What is needed is an exact copy of every entry below.

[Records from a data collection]

- - - - -

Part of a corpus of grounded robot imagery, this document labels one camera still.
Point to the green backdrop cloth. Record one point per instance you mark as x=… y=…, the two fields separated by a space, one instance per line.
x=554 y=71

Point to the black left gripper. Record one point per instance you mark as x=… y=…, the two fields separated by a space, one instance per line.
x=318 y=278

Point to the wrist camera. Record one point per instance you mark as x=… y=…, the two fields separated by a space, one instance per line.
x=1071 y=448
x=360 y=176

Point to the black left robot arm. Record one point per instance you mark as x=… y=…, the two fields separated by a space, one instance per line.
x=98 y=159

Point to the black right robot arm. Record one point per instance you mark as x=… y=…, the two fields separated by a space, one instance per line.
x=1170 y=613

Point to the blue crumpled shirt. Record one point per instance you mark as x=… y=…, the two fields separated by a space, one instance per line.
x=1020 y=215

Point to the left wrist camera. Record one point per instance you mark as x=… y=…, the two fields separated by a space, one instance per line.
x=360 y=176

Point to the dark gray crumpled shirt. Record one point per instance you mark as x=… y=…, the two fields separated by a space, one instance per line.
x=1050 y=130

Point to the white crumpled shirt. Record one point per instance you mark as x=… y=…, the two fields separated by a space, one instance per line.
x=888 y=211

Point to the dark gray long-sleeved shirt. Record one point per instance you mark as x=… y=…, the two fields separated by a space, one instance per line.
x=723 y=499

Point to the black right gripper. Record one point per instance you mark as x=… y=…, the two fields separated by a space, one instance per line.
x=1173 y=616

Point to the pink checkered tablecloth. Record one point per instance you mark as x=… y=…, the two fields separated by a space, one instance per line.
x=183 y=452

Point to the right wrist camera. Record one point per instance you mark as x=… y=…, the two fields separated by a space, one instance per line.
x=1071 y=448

- - - - -

**Answer below**
Part of a corpus of grounded robot imagery, this document labels one camera still.
Point to the green backdrop cloth. Record one point per instance you mark as x=… y=…, the two fields separated by a space, one instance per line.
x=554 y=71

Point to the black left gripper. Record one point per instance you mark as x=… y=…, the two fields separated by a space, one instance per line.
x=318 y=278

Point to the wrist camera. Record one point per instance you mark as x=… y=…, the two fields separated by a space, one instance per line.
x=1071 y=448
x=360 y=176

Point to the black left robot arm. Record one point per instance you mark as x=… y=…, the two fields separated by a space, one instance per line.
x=98 y=159

Point to the black right robot arm. Record one point per instance you mark as x=… y=…, the two fields separated by a space, one instance per line.
x=1170 y=613

Point to the blue crumpled shirt. Record one point per instance you mark as x=… y=…, the two fields separated by a space, one instance per line.
x=1020 y=215

Point to the left wrist camera. Record one point per instance you mark as x=… y=…, the two fields separated by a space, one instance per line.
x=360 y=176

Point to the dark gray crumpled shirt. Record one point per instance you mark as x=… y=…, the two fields separated by a space, one instance per line.
x=1050 y=130

Point to the white crumpled shirt. Record one point per instance you mark as x=… y=…, the two fields separated by a space, one instance per line.
x=888 y=211

Point to the dark gray long-sleeved shirt. Record one point per instance you mark as x=… y=…, the two fields separated by a space, one instance per line.
x=723 y=499

Point to the black right gripper. Record one point per instance you mark as x=… y=…, the two fields separated by a space, one instance per line.
x=1173 y=616

Point to the pink checkered tablecloth. Record one point per instance you mark as x=… y=…, the two fields separated by a space, one instance per line.
x=183 y=452

Point to the right wrist camera. Record one point per instance you mark as x=… y=…, the two fields separated by a space, one instance per line.
x=1071 y=448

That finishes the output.